• **EXTRACTED INFORMATION**:
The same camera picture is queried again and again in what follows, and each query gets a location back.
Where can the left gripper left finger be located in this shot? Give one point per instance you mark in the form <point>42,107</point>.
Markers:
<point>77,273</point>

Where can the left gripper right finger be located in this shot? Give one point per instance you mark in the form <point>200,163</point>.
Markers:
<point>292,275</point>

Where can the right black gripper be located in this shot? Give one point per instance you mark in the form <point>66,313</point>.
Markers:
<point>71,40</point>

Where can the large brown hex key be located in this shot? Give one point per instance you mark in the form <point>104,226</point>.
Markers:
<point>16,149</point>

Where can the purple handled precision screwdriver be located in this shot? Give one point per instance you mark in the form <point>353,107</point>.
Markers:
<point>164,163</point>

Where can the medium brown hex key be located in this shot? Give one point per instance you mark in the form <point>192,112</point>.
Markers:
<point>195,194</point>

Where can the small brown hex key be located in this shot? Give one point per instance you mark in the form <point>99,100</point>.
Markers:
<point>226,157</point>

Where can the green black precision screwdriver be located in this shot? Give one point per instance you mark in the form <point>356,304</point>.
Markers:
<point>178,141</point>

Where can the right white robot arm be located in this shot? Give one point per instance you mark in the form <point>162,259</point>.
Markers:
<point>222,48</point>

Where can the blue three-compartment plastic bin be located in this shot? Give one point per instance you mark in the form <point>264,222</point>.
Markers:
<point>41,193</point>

• **WHAT IS NEEDED**:
Please copy, exactly and with nothing else, the lines above beginning at the line that has "<point>226,157</point>" and ending with the line that has "<point>222,48</point>".

• **RESULT OF THE TASK**:
<point>226,157</point>

Where can the green black precision screwdriver be located in this shot? Give one point per instance you mark in the form <point>356,304</point>.
Markers:
<point>178,141</point>

Where can the right white robot arm be located in this shot? Give one point per instance you mark in the form <point>162,259</point>.
Markers:
<point>222,48</point>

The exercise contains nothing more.